■ **What you will do**
Say how many lines of the entries below include "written", giving nothing but that number.

■ **Task input**
####################
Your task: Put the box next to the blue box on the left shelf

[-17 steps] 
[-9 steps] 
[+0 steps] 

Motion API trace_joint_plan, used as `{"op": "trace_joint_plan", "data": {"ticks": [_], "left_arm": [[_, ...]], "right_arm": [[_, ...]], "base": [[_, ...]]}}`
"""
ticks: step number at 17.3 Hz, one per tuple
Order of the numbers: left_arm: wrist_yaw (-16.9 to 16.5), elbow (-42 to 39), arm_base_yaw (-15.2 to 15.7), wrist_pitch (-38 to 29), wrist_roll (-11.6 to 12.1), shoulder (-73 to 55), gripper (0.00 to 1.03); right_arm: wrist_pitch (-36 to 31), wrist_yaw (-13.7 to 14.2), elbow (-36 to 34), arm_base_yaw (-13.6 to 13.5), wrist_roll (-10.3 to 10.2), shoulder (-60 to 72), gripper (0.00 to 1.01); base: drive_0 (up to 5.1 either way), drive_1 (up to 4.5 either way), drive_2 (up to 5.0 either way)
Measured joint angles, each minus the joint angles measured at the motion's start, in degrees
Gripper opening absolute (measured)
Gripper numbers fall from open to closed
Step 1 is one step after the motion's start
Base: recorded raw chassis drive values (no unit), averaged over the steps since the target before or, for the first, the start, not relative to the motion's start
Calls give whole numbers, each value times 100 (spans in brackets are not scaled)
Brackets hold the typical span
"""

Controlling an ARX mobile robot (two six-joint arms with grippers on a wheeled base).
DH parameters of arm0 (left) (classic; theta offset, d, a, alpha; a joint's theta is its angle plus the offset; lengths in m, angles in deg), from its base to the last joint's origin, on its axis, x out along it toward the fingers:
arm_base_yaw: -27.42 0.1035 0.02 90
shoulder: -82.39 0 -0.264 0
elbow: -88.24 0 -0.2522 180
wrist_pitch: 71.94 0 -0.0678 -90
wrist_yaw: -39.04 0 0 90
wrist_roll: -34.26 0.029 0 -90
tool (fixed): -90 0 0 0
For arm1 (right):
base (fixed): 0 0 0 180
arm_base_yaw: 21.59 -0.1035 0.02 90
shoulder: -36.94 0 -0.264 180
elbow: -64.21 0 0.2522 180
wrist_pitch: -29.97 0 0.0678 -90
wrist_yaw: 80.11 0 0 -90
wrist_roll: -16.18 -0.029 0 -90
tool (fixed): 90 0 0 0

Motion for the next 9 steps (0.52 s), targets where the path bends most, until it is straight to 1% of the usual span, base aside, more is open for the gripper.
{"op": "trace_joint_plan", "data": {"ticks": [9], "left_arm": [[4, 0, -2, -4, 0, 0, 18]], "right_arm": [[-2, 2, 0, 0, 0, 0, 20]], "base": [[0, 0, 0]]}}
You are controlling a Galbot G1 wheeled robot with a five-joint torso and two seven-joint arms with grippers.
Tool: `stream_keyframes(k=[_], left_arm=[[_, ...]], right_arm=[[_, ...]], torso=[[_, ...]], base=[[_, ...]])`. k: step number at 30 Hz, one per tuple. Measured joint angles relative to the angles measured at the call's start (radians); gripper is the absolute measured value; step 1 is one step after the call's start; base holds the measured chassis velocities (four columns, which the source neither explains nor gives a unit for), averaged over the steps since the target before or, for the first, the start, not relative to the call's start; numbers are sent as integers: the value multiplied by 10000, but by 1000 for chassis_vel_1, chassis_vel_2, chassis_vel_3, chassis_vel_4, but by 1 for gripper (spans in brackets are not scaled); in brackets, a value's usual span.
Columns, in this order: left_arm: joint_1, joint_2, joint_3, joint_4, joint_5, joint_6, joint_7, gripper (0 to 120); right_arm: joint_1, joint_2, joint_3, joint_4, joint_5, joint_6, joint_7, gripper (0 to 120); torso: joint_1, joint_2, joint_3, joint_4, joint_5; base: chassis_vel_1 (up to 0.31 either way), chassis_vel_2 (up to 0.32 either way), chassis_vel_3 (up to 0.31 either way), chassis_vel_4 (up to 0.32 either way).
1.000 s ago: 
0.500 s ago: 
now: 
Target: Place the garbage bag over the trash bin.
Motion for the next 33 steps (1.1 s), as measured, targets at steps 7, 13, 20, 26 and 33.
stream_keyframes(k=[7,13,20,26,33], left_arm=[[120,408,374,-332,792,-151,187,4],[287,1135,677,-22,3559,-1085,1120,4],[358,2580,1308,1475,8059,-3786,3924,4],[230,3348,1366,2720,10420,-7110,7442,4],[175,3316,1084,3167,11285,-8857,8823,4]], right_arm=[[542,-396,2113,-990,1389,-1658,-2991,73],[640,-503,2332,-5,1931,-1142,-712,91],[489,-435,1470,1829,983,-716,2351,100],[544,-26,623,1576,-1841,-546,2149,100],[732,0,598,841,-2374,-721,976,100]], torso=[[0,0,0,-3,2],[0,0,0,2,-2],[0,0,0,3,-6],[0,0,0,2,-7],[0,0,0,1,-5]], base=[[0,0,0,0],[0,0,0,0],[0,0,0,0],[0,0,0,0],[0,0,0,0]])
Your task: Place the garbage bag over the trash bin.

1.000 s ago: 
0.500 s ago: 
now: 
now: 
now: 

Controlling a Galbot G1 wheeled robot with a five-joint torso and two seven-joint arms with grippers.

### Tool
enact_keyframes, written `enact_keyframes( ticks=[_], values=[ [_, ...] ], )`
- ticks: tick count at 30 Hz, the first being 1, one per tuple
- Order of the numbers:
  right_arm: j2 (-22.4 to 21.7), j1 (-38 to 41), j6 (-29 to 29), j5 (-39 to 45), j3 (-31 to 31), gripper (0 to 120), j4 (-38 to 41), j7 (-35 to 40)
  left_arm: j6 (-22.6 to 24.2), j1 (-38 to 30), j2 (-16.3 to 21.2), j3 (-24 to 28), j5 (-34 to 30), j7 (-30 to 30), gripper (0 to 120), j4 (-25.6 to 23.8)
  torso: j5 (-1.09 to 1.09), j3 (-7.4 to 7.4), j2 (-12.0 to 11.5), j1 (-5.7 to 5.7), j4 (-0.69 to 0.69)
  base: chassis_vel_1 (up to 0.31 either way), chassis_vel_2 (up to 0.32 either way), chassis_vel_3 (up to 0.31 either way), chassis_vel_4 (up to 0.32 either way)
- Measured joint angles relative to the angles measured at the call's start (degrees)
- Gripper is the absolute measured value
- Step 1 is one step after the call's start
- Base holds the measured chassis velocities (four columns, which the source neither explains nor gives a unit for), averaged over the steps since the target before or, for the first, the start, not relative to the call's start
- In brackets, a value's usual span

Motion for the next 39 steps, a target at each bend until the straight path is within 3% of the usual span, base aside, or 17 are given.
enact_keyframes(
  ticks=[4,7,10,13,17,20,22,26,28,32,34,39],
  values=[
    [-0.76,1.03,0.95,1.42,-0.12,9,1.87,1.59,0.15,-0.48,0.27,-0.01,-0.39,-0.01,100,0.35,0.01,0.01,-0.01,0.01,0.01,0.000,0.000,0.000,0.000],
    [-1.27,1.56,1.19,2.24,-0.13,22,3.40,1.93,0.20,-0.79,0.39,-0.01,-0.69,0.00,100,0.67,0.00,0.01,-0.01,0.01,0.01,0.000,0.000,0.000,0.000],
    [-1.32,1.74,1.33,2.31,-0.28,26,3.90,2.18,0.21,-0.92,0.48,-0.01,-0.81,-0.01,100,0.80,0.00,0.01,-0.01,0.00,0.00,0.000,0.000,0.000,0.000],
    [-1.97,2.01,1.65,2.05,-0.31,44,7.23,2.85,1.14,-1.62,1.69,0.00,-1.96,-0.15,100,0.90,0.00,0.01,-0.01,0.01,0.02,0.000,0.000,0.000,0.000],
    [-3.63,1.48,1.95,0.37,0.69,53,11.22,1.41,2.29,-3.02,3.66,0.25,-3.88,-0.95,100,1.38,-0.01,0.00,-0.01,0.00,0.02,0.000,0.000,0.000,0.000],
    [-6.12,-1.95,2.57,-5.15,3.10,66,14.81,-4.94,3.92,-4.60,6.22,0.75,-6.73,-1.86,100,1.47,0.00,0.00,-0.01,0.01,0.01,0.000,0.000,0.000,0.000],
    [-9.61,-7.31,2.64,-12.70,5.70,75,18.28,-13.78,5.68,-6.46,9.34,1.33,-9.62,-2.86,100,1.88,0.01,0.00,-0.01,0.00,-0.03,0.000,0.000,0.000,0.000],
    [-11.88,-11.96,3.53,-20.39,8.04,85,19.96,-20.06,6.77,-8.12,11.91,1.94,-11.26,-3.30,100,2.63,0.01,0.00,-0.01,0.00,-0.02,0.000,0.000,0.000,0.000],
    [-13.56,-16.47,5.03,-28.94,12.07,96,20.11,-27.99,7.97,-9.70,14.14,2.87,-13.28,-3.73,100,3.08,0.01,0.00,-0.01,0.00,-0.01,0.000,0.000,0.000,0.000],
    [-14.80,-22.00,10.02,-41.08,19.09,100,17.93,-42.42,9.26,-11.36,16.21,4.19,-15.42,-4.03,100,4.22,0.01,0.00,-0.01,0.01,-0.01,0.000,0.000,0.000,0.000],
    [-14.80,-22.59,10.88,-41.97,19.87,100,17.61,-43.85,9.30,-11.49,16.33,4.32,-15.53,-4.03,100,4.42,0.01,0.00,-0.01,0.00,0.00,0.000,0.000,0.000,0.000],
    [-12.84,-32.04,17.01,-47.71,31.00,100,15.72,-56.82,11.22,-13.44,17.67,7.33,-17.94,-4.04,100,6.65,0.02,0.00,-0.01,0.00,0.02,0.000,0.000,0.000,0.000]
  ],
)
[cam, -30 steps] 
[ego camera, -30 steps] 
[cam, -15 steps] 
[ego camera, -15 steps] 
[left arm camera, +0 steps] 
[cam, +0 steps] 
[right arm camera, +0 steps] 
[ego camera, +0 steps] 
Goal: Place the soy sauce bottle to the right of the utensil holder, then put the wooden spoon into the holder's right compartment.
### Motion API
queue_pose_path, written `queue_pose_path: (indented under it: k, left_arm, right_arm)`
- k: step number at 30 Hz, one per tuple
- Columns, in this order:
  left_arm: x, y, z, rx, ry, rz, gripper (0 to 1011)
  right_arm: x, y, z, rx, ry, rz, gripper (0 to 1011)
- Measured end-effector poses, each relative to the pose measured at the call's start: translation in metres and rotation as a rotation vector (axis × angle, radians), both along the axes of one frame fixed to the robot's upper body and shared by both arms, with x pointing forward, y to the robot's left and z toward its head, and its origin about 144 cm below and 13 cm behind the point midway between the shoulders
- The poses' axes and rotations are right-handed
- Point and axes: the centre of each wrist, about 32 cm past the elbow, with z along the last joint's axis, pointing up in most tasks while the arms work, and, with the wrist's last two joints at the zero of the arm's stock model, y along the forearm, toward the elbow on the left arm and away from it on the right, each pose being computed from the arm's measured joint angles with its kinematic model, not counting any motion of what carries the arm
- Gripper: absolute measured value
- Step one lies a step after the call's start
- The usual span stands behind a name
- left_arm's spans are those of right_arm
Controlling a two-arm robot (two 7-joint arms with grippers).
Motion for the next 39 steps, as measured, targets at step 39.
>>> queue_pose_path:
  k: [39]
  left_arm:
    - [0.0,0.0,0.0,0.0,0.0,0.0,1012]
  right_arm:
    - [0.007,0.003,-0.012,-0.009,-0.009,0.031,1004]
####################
■ **Exercise solution**
2